Applying small molecule signal transducer and activator of transcription-3 (STAT3) protein inhibitors as pancreatic cancer therapeutics

Carolyn C. Arpin, Stephen Mac, Yanlin Jiang, Huiwen Cheng, Michelle Grimard, Brent D G Page, Malgorzata Kamocka, Sina Haftchenary, Han Su, Daniel P. Ball, David A. Rosa, Ping Shan Lai, Rodolfo F. Gómez-Biagi, Ahmed M. Ali, Rahul Rana, Helmut Hanenberg, Kagan Kerman, Kyle C. McElyea, George Sandusky, Patrick T. GunningMelissa Fishel

Research output: Contribution to journalArticle

17 Citations (Scopus)

Abstract

Constitutively activated STAT3 protein has been found to be a key regulator of pancreatic cancer and a target for molecular therapeutic intervention. In this study, PG-S3-001, a small molecule derived from the SH-4-54 class of STAT3 inhibitors, was found to inhibit patient-derived pancreatic cancer cell proliferation in vitro and in vivo in the low micromolar range. PG-S3-001 binds the STAT3 protein potently, Kd = 324 nmol/L by surface plasmon resonance, and showed no effect in a kinome screen (>100 cancer-relevant kinases). In vitro studies demonstrated potent cell killing as well as inhibition of STAT3 activation in pancreatic cancer cells. To better model the tumor and its microenvironment, we utilized three-dimensional (3D) cultures of patient-derived pancreatic cancer cells in the absence and presence of cancer-associated fibroblasts (CAF). In this coculture model, inhibition of tumor growth is maintained following STAT3 inhibition in the presence of CAFs.
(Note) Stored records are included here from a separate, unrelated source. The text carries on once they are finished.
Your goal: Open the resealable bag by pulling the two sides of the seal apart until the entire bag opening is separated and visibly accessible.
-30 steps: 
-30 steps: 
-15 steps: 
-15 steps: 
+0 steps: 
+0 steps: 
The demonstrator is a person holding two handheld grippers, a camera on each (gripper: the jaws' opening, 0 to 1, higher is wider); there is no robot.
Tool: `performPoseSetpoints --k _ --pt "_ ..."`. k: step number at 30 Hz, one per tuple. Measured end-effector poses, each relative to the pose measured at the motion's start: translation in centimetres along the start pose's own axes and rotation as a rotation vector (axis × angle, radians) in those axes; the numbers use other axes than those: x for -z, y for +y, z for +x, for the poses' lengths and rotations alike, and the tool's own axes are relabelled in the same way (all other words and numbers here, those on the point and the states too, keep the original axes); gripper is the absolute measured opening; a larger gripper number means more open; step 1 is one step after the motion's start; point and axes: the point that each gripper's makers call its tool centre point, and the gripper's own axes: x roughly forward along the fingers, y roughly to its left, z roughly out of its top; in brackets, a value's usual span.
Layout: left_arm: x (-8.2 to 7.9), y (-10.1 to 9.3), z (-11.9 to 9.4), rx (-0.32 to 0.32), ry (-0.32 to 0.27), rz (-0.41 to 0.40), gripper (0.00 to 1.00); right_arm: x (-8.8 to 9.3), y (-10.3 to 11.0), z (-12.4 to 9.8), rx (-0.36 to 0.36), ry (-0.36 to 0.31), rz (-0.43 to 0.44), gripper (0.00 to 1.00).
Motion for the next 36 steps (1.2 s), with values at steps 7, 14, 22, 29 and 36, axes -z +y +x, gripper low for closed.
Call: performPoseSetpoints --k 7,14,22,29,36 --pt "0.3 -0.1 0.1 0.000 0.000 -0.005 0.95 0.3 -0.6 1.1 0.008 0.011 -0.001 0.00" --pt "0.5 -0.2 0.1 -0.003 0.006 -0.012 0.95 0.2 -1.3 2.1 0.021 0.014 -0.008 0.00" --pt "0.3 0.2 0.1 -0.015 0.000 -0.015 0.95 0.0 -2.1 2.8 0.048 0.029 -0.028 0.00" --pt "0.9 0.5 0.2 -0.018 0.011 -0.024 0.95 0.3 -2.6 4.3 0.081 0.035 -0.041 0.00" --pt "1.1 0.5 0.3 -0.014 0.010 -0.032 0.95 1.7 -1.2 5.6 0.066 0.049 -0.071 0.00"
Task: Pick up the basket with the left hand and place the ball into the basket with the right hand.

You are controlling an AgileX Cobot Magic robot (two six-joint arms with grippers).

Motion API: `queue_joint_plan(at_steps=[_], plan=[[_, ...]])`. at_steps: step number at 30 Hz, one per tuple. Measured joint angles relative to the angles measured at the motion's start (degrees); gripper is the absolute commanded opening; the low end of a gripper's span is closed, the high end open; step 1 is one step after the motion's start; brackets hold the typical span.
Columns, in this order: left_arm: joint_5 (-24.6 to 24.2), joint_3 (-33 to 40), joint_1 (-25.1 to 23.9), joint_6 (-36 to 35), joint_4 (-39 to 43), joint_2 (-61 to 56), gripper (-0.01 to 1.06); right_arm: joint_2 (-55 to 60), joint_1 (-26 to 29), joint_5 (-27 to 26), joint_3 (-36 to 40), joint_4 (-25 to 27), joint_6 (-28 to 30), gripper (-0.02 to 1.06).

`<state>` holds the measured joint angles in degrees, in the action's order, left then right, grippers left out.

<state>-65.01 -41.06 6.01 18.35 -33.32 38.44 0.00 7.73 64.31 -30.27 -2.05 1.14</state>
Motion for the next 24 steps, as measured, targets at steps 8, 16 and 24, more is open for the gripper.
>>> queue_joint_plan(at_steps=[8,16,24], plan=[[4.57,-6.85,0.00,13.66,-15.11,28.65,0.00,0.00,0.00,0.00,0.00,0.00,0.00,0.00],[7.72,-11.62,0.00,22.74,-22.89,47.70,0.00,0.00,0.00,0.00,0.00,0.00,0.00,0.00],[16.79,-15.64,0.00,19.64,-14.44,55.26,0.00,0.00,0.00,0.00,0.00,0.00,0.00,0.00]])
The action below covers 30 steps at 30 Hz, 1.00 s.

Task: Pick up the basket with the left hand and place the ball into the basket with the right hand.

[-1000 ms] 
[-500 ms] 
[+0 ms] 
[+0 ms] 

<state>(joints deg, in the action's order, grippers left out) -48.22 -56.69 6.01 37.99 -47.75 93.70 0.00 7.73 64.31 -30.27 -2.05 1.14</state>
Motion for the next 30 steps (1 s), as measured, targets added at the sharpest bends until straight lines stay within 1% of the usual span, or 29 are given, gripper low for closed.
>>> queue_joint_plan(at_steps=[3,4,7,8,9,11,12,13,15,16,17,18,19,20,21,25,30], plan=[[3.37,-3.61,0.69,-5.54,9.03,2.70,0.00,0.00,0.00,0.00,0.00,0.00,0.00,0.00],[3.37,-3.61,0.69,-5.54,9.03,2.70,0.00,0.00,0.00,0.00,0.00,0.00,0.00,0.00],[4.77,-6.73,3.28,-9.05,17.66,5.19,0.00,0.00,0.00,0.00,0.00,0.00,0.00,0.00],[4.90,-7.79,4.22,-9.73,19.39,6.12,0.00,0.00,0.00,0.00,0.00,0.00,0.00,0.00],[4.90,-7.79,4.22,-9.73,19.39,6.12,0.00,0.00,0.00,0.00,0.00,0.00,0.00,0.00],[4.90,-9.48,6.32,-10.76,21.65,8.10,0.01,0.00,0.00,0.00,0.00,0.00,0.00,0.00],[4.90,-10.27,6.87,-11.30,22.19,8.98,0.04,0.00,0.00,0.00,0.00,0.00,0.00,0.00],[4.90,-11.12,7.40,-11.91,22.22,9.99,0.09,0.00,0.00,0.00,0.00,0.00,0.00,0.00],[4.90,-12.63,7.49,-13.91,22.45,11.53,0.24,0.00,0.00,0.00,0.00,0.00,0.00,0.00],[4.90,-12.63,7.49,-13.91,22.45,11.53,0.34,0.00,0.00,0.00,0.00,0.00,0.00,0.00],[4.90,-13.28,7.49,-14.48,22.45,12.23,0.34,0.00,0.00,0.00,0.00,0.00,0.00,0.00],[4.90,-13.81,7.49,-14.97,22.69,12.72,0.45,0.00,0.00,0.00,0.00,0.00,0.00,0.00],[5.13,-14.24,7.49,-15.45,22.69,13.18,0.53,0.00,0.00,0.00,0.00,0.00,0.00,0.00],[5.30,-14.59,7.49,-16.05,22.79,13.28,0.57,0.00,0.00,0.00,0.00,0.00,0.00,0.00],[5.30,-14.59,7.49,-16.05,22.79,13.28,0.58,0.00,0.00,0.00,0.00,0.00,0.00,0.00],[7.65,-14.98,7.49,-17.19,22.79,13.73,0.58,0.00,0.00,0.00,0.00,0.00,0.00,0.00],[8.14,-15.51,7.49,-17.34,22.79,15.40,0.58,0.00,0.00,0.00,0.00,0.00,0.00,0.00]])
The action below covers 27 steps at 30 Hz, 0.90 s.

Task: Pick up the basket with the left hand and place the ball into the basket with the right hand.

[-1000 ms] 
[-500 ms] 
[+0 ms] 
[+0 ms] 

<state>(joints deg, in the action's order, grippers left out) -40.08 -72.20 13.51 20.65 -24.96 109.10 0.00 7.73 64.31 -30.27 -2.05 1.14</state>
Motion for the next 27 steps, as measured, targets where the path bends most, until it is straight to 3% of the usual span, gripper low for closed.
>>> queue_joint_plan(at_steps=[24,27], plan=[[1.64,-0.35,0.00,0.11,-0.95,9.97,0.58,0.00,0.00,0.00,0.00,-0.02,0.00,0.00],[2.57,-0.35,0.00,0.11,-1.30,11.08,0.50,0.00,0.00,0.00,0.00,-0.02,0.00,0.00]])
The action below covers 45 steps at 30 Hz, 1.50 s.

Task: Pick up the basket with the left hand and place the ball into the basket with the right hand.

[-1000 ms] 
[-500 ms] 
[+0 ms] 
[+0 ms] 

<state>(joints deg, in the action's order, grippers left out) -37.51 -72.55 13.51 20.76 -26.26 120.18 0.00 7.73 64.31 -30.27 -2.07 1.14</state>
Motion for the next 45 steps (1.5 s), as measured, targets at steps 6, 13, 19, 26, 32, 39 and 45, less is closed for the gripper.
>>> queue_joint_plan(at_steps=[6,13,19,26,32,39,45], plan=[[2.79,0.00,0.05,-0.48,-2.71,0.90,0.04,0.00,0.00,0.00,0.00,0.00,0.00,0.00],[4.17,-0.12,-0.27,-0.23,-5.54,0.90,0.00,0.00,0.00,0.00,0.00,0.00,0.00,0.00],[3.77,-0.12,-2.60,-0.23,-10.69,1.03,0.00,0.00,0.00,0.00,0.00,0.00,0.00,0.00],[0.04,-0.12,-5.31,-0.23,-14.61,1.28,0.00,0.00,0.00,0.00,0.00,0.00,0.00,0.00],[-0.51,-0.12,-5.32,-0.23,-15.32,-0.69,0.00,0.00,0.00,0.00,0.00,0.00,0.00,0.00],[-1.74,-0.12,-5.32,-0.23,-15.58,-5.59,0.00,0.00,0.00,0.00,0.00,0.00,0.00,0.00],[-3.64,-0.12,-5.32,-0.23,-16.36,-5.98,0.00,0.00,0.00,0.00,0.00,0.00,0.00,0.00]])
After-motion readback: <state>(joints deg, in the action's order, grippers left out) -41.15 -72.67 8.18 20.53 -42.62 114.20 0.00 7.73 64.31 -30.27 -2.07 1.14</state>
Confocal microscopy was used to verify tumor cell death following treatment of 3D cocultures with PG-S3-001. The 3D model was predictive of in vivo efficacy as significant tumor growth inhibition was observed upon administration of PG-S3-001. These studies showed that the inhibition of STAT3 was able to impact the survival of tumor cells in a relevant 3D model, as well as in a xenograft model using patient-derived cells.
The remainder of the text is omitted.